Cybersecurity researchers at Zscaler have discovered more than a hundred vulnerabilities in Microsoft 365 introduced with the addition of SketchUp to the cloud productivity suite.
To make matters worse, they claim that they have managed to bypass the patches that Microsoft released to fix these bugs.
Zscaler’s ThreatLabz team published a report claims to have found 117 vulnerabilities in Microsoft 365 apps, all due to the productivity suite that supports SketchUp 3D files – SKP.
Essentially, the program allows users to add 3D models to Microsoft documents and was first introduced in August 2000. Last year, it was integrated into the Office 3D component of Microsoft 365.

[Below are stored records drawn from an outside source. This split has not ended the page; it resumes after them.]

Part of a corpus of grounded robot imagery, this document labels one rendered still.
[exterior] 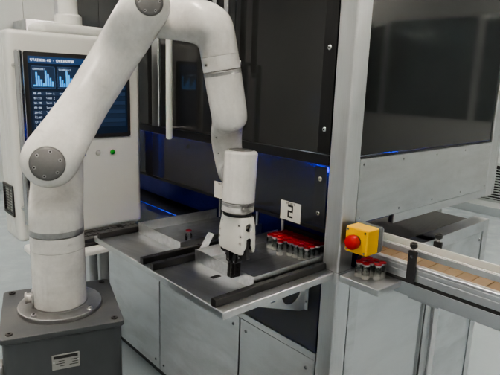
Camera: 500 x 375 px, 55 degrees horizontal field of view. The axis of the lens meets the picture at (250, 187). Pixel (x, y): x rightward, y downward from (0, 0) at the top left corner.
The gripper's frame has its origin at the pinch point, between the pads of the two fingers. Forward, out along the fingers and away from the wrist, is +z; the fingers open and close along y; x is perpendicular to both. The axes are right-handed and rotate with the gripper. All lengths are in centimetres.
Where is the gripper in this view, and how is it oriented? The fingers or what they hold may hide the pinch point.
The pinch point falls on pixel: (234, 268)
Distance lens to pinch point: 129.3
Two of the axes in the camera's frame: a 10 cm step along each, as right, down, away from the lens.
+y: -6.6, -2.0, 7.3
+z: -0.7, 9.8, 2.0
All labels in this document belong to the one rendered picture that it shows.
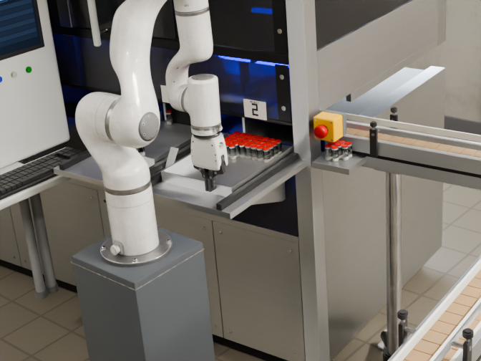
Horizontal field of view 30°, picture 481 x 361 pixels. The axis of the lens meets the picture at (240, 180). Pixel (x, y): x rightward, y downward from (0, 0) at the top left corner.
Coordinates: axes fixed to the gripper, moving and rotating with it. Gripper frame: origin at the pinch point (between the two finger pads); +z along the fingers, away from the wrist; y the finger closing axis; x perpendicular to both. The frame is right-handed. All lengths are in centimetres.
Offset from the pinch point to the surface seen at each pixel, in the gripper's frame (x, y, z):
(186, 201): 5.8, 4.7, 4.3
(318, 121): -32.8, -16.5, -10.8
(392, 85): -112, -1, 3
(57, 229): -36, 111, 57
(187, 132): -37, 38, 3
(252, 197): -5.0, -10.8, 4.0
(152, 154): -16.4, 36.3, 3.5
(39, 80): -18, 87, -14
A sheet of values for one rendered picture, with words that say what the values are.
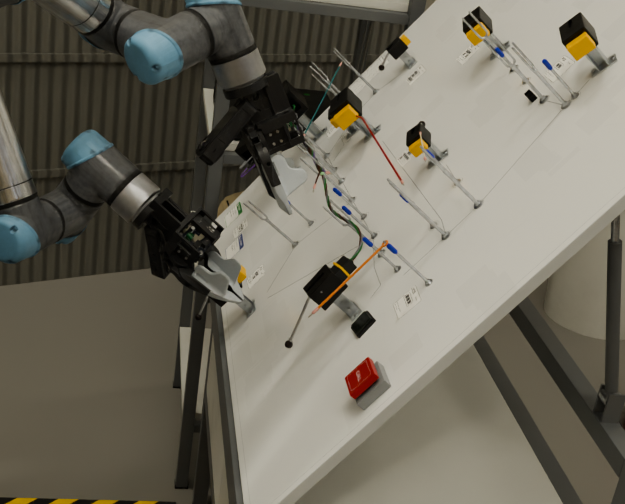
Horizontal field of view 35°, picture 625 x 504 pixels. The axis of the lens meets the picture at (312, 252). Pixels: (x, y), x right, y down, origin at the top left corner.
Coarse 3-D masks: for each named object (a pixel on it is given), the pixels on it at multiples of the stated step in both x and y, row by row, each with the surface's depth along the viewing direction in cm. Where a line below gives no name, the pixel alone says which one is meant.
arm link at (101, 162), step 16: (80, 144) 155; (96, 144) 156; (112, 144) 158; (64, 160) 157; (80, 160) 155; (96, 160) 155; (112, 160) 156; (128, 160) 158; (80, 176) 156; (96, 176) 155; (112, 176) 155; (128, 176) 156; (80, 192) 158; (96, 192) 157; (112, 192) 156
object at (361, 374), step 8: (368, 360) 148; (360, 368) 148; (368, 368) 146; (352, 376) 148; (360, 376) 146; (368, 376) 145; (376, 376) 144; (352, 384) 146; (360, 384) 145; (368, 384) 145; (352, 392) 145; (360, 392) 145
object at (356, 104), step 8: (336, 96) 211; (344, 96) 208; (352, 96) 209; (336, 104) 208; (344, 104) 206; (352, 104) 206; (360, 104) 210; (336, 112) 207; (360, 112) 207; (360, 120) 212; (360, 128) 212; (376, 128) 212; (368, 136) 213
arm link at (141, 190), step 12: (132, 180) 156; (144, 180) 157; (120, 192) 155; (132, 192) 156; (144, 192) 156; (156, 192) 158; (120, 204) 156; (132, 204) 156; (144, 204) 156; (132, 216) 156
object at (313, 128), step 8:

By reverse engineering the Office 3D components, the researchers discovered that Microsoft used multiple SketchUp C APIs to let the programs parse an SKP file. That led them first to the discovery of 20 flaws, and then to another 97 flaws. Most are vulnerabilities in the form of heap buffer overflow, out-of-bounds write or stack buffer overflow.
Microsoft placed them all under the umbrella of remote code execution (RCE) and grouped them into three CVEs: CVEs: CVE-2023-28285, CVE-2023-29344, and CVE-2023-33146. All three are labeled as “very serious” with a severity score of 7.8.
Speak with TechTargetZscaler’s senior chief security researcher Kai Lu said the company has found no evidence that the flaws are being exploited in the wild. He added that this could change at any time.
“There is a possibility that an experienced threat actor could discover and weaponize the same (or similar) vulnerabilities,” Lu told the publication. “The decision to temporarily disable support for SketchUp will prevent exploitation of patched versions and limit the potential impact.”
Microsoft has disabled support for SketchUp, SC Media added, because researchers managed to bypass the published patches.
“Microsoft has created a patch to address the vulnerabilities that ThreatLabz was able to bypass,” the ZScaler blog said, without going into further detail. The company did say that the report was only the first in a series, so we can expect more details in the coming days.
Microsoft, on the other hand, told TechTarget that its customers have been “protected since June when this feature was temporarily disabled” and added that customers should check SketchUp’s status on the dedicated page.